▶ **Exercise description**: Retype, exactly as they appear below, the lines between the line holding "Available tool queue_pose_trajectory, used" and the line holding "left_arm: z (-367", both ends included.

* * * *

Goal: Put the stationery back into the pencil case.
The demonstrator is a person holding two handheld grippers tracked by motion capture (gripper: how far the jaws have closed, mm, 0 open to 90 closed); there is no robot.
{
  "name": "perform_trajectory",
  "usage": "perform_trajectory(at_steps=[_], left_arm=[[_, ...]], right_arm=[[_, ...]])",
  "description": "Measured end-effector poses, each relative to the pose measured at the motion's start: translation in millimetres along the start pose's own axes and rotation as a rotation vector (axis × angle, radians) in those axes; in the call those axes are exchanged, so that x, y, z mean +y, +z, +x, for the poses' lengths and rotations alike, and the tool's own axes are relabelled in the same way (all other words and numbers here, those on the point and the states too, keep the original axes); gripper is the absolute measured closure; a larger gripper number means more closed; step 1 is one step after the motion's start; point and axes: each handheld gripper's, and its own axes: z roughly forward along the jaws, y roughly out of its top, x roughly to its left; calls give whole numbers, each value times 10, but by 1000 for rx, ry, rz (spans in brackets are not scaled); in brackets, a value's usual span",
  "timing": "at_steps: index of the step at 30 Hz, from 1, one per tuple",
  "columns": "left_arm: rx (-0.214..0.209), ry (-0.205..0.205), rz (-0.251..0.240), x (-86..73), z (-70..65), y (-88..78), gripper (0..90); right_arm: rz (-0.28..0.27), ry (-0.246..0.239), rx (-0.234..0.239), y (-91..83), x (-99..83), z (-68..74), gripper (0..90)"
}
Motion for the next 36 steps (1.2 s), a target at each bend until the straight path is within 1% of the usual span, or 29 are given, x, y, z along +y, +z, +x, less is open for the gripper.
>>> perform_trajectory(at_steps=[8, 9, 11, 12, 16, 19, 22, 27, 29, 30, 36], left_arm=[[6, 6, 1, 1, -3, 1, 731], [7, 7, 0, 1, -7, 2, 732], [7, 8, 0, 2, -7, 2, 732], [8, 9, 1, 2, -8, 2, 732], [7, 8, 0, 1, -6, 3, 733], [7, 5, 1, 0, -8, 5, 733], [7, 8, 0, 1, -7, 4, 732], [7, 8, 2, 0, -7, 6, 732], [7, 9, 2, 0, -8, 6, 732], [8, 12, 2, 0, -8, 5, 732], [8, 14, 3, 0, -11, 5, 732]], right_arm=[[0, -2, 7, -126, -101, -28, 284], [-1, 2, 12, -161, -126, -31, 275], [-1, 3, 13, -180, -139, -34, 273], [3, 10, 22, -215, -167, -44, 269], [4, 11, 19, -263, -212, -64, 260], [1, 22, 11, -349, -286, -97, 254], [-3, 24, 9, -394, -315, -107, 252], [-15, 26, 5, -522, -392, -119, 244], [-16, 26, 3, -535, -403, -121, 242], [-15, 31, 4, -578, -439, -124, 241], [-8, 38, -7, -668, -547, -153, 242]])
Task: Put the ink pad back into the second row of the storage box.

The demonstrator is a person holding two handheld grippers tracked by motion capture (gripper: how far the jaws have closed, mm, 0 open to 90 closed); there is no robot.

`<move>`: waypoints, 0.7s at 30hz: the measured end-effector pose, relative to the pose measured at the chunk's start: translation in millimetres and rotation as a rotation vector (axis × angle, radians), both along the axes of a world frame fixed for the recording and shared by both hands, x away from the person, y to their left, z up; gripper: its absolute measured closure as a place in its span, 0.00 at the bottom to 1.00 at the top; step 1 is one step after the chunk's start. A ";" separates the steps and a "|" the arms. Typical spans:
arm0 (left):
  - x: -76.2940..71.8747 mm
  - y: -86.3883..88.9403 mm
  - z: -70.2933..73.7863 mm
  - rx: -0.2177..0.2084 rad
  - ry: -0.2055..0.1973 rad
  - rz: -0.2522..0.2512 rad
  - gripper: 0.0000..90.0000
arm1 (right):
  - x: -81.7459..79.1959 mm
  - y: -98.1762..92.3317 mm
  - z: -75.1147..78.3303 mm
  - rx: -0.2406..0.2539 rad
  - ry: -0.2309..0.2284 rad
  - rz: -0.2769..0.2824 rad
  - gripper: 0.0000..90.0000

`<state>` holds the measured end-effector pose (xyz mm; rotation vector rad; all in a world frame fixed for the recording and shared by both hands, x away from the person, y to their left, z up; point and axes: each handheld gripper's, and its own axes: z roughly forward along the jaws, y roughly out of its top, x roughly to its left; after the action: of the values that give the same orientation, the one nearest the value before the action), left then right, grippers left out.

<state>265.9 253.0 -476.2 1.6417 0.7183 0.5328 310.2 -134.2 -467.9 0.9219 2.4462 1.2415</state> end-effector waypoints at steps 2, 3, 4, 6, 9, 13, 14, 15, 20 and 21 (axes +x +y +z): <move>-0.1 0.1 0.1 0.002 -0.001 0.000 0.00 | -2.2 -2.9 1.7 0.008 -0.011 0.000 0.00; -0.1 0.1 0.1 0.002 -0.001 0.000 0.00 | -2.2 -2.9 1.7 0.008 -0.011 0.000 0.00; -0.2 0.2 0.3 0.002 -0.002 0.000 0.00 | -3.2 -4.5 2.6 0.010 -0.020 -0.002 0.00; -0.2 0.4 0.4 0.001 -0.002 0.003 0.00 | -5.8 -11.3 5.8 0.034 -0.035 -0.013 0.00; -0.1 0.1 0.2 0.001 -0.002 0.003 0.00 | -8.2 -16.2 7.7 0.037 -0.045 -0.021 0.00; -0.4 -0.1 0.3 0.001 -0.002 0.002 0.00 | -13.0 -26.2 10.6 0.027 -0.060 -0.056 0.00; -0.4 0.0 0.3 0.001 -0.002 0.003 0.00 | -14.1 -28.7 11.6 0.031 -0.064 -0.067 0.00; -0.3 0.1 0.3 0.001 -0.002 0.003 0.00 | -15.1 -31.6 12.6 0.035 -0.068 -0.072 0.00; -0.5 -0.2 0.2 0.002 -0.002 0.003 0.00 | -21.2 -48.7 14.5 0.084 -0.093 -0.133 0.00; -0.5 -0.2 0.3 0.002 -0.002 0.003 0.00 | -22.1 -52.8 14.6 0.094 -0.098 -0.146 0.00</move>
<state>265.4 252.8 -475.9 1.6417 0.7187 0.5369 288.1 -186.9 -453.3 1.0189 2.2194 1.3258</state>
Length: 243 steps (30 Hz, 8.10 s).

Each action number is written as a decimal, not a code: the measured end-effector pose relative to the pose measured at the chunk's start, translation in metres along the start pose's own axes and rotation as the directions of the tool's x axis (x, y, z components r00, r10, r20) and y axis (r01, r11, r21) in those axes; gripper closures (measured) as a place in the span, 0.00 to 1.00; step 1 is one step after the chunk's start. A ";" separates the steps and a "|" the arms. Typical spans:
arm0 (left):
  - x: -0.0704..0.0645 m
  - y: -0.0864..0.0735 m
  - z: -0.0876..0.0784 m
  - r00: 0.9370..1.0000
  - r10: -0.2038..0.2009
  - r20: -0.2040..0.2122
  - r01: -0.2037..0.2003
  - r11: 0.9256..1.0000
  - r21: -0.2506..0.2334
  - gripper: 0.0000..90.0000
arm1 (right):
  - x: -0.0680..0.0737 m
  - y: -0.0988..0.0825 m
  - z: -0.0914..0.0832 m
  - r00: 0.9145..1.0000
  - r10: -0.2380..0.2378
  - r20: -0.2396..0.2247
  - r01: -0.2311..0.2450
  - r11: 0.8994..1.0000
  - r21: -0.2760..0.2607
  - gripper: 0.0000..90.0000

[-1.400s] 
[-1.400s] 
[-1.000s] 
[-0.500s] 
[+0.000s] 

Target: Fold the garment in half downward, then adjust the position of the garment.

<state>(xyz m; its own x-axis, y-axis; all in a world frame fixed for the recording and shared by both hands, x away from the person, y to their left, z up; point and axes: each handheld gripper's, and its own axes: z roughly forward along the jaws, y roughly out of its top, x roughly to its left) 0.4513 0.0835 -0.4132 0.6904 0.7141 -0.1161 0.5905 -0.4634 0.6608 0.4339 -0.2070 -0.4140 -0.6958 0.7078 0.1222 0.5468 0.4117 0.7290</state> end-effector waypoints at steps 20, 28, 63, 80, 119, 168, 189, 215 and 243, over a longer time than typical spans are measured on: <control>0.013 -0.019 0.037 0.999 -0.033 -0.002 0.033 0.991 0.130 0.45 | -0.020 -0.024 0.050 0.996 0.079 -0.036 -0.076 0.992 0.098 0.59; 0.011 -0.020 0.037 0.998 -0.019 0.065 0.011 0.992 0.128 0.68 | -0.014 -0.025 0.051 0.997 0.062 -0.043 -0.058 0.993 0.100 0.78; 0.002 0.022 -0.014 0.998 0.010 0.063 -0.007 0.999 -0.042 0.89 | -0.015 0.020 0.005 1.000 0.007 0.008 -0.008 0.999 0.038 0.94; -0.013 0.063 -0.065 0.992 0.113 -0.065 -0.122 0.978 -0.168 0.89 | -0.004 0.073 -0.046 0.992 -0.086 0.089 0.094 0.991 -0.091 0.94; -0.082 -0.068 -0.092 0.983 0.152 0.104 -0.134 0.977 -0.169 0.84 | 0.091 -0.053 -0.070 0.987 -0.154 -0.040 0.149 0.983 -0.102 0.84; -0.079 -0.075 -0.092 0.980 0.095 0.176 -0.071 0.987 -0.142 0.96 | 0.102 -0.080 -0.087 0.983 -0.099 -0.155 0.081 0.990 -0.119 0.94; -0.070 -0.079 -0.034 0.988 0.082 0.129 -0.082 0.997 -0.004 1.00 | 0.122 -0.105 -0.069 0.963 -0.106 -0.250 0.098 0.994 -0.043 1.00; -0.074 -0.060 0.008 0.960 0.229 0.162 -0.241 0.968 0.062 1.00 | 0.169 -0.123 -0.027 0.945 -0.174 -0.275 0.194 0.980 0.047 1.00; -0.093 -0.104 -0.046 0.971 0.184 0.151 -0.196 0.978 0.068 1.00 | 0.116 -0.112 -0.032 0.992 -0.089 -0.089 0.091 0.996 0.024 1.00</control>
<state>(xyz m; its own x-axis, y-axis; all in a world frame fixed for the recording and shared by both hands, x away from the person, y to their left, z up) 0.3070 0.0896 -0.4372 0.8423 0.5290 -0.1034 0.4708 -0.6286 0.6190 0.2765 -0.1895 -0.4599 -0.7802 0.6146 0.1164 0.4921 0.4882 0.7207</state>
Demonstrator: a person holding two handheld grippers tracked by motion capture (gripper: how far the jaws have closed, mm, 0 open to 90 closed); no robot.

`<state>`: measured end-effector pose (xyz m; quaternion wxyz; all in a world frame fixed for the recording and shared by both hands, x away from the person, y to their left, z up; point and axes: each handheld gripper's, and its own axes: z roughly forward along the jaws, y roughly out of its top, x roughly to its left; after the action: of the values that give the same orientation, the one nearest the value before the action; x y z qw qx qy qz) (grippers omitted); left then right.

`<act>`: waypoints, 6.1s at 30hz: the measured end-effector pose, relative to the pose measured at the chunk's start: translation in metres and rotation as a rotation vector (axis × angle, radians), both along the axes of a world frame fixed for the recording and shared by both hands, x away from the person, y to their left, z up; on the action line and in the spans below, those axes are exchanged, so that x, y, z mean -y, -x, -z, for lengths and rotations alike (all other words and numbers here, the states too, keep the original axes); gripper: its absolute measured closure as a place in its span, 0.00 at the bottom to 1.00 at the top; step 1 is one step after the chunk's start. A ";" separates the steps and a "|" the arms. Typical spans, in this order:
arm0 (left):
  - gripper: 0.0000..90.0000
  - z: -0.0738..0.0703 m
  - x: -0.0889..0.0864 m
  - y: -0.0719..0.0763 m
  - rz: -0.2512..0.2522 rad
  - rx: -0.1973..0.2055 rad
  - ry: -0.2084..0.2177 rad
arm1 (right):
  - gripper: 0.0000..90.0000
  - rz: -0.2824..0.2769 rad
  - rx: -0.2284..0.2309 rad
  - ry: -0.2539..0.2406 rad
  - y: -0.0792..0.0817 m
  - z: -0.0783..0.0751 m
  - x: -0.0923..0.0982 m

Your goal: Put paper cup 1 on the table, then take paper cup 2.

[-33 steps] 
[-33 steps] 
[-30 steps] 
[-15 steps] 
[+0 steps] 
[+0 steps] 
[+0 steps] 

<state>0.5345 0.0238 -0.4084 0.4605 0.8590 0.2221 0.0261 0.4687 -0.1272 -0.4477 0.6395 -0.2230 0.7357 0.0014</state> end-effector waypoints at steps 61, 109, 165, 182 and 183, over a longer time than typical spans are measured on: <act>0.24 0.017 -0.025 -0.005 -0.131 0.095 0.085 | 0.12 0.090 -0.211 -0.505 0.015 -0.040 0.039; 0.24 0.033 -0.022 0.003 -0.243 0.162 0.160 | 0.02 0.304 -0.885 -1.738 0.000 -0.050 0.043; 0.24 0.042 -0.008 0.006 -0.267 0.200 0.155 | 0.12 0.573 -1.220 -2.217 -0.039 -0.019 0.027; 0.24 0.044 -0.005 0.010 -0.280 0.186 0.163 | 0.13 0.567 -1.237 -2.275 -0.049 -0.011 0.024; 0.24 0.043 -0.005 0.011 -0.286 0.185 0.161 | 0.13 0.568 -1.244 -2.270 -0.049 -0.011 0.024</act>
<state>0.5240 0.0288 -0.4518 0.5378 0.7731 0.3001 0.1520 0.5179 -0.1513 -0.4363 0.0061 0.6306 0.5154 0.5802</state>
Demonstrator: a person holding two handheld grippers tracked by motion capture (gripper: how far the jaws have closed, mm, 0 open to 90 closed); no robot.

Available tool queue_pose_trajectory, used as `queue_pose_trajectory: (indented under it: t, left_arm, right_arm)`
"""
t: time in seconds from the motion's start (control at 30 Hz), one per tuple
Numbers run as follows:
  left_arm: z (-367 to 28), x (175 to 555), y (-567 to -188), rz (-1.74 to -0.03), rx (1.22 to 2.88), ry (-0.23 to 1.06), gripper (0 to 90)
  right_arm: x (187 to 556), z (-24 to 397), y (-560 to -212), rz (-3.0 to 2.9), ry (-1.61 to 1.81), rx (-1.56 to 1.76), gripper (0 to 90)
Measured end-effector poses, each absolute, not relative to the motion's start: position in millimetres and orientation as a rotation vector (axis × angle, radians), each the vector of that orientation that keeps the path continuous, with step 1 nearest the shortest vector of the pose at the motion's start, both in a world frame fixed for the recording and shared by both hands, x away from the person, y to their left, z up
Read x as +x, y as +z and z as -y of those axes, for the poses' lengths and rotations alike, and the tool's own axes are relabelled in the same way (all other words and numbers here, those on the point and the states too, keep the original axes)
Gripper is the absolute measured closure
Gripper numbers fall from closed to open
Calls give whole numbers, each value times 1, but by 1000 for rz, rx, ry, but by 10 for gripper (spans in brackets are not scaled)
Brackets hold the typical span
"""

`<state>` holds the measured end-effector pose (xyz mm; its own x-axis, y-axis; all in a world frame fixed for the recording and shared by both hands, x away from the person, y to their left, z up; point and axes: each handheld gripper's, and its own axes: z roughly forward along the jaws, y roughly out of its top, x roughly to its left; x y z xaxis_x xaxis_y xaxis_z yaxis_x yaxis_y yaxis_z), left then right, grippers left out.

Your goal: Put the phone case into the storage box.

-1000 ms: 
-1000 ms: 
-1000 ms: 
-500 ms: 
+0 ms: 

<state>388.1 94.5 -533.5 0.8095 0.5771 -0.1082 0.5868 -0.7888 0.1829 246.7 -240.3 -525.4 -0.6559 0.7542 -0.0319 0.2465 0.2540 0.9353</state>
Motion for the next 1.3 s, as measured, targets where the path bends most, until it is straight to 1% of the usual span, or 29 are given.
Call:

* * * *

▶ **Solution below**:
Available tool queue_pose_trajectory, used as `queue_pose_trajectory: (indented under it: t, left_arm, right_arm)`
"""
t: time in seconds from the motion's start (control at 30 Hz), one per tuple
Numbers run as follows:
  left_arm: z (-367 to 28), x (175 to 555), y (-567 to -188), rz (-1.74 to -0.03), rx (1.22 to 2.88), ry (-0.23 to 1.06), gripper (0 to 90)

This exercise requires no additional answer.